Friends, what we forget is that freedom is not a unilateral thing, because one person’s sense of freedom can be another’s oppression. I think this point is often missed in the gun debate: one person’s freedom to have incredibly lethal weapons can lead to another feeling a lack of freedom of movement.

This is true of the Divine-human relationship.  I think that over the centuries we have seen that relationship as one not of freedom, but of control.  God was seen as controlling our fate, keeping us in check through the commandments and in return we respond by trying to control God through our sermons and our prayers. God is seen as trying to control us we trying to control God.  But it looks to be a lot more than it isn’t a relationship of control at all, but of freedom.  We and all created things have the freedom to choose our path and God’s grace becomes part of our life in whatever way God chooses. Sometimes we have to take baths in strange places. This is true of Chakrita our first resident who had to take a bath in health club down the street the first ten days because the Kansha had no hot water.
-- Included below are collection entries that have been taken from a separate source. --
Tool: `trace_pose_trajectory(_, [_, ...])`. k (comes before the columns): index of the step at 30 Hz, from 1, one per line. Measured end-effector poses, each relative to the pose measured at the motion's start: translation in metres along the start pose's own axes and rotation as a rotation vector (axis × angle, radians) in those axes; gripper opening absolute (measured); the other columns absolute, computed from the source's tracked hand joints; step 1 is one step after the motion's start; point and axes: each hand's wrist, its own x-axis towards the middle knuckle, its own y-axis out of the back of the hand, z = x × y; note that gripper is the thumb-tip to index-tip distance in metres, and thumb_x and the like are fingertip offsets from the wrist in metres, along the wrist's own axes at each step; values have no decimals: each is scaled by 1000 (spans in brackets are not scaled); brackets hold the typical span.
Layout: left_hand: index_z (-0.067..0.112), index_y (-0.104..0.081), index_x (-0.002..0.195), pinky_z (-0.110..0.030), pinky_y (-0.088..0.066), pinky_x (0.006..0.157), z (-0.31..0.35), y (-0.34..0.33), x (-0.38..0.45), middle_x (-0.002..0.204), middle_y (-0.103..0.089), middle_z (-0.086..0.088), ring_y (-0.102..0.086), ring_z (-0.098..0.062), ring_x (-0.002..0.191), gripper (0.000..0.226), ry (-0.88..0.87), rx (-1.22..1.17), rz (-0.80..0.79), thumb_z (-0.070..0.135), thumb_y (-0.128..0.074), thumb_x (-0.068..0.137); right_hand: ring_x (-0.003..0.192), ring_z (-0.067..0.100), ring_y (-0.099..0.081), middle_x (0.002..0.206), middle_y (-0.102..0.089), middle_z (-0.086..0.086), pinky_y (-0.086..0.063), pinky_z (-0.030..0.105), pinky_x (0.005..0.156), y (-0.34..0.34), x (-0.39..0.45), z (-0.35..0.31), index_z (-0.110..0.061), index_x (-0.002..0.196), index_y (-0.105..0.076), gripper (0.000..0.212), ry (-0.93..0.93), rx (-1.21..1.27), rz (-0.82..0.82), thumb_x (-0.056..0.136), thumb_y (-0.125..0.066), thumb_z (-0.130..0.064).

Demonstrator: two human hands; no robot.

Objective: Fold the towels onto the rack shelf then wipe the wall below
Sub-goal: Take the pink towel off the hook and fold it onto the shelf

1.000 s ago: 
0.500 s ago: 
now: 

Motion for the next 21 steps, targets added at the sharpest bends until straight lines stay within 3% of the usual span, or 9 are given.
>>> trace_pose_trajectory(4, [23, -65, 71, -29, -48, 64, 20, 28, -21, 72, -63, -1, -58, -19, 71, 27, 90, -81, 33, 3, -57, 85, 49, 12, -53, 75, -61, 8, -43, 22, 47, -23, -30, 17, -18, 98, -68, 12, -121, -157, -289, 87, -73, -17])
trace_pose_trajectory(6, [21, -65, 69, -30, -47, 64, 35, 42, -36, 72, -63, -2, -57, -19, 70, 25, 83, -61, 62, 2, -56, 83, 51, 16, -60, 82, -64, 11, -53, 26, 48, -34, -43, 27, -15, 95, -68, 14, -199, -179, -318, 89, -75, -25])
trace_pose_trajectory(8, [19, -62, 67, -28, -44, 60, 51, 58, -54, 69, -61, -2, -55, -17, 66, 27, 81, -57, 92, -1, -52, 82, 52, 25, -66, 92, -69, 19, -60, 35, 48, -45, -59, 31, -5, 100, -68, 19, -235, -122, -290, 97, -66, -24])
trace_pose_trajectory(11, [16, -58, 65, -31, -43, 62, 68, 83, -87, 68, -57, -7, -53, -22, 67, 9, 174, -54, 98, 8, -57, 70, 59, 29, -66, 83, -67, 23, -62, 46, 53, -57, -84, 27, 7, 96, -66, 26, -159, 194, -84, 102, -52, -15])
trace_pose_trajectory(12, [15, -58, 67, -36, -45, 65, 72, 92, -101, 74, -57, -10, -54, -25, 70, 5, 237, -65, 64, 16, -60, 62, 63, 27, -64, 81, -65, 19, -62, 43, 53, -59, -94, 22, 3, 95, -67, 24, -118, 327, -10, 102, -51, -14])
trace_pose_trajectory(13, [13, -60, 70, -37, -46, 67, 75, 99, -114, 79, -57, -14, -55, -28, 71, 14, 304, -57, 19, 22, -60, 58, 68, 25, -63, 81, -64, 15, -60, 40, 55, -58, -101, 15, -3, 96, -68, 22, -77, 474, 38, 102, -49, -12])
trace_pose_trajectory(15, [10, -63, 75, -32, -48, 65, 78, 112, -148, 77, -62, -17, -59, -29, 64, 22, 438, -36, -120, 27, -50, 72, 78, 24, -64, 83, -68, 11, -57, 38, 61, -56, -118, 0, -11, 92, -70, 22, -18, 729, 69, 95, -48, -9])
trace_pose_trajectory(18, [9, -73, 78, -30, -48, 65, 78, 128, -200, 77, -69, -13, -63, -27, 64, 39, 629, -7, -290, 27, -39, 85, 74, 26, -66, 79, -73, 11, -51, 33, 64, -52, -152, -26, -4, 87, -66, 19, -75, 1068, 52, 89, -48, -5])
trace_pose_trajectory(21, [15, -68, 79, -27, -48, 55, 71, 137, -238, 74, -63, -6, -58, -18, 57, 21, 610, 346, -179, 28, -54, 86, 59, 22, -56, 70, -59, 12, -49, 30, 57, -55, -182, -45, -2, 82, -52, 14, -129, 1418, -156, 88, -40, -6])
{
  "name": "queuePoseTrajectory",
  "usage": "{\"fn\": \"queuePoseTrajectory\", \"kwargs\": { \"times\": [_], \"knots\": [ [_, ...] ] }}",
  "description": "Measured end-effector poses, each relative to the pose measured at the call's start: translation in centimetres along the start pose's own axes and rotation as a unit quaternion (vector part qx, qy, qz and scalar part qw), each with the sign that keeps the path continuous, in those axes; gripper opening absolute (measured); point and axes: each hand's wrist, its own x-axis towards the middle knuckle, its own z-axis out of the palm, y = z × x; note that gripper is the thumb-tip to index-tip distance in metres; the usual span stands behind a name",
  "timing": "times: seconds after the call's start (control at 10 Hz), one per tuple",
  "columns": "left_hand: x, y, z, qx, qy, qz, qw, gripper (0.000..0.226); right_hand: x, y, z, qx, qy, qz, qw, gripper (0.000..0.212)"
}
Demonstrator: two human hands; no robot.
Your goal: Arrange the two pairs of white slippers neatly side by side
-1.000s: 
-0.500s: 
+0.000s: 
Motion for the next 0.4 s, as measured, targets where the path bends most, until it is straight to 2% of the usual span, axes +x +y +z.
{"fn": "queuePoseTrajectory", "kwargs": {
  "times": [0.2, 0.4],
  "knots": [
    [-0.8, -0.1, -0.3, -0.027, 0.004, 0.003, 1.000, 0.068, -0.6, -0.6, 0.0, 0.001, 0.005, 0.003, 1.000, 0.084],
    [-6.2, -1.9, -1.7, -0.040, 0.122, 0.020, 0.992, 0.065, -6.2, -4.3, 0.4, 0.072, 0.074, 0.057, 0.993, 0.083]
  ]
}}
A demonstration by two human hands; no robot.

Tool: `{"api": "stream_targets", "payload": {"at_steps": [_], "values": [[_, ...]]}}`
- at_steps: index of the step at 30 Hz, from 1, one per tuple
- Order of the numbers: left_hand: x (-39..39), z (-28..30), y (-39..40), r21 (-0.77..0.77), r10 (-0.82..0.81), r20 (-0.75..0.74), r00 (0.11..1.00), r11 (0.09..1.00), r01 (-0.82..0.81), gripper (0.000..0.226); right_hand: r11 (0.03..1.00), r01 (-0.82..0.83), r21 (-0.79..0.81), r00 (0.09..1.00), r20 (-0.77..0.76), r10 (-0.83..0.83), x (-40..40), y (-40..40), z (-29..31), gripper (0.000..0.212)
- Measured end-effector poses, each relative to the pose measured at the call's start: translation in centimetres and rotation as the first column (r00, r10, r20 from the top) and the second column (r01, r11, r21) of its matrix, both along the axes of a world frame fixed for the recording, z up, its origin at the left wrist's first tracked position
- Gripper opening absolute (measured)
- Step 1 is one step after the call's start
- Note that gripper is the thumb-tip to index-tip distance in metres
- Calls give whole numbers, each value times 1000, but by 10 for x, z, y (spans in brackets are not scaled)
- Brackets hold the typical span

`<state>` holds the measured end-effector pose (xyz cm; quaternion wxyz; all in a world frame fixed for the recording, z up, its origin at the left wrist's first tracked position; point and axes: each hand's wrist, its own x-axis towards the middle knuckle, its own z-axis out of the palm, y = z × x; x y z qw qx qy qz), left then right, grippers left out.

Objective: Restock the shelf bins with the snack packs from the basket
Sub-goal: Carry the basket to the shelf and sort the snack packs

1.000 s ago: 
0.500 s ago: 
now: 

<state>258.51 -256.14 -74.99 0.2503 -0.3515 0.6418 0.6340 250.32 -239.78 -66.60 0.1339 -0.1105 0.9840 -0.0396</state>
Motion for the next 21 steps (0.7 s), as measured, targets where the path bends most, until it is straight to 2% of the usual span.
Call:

Friends, freedom is not unilateral, it is mutual. Everyone wants to be free, including the people in countries where we engage our military. But their idea of freedom may be a bit different.  The text from Galatians on our cover ties it together.  It is about the good of all.  Freedom was never meant to be just an individual thing (that is a Western concept). It was to be for the good of all.

God above all is free. God’s grace in our lives moves freely and we will never know in what form and at what moment it will come. We may not even recognize it. Thanks be to God. Amen.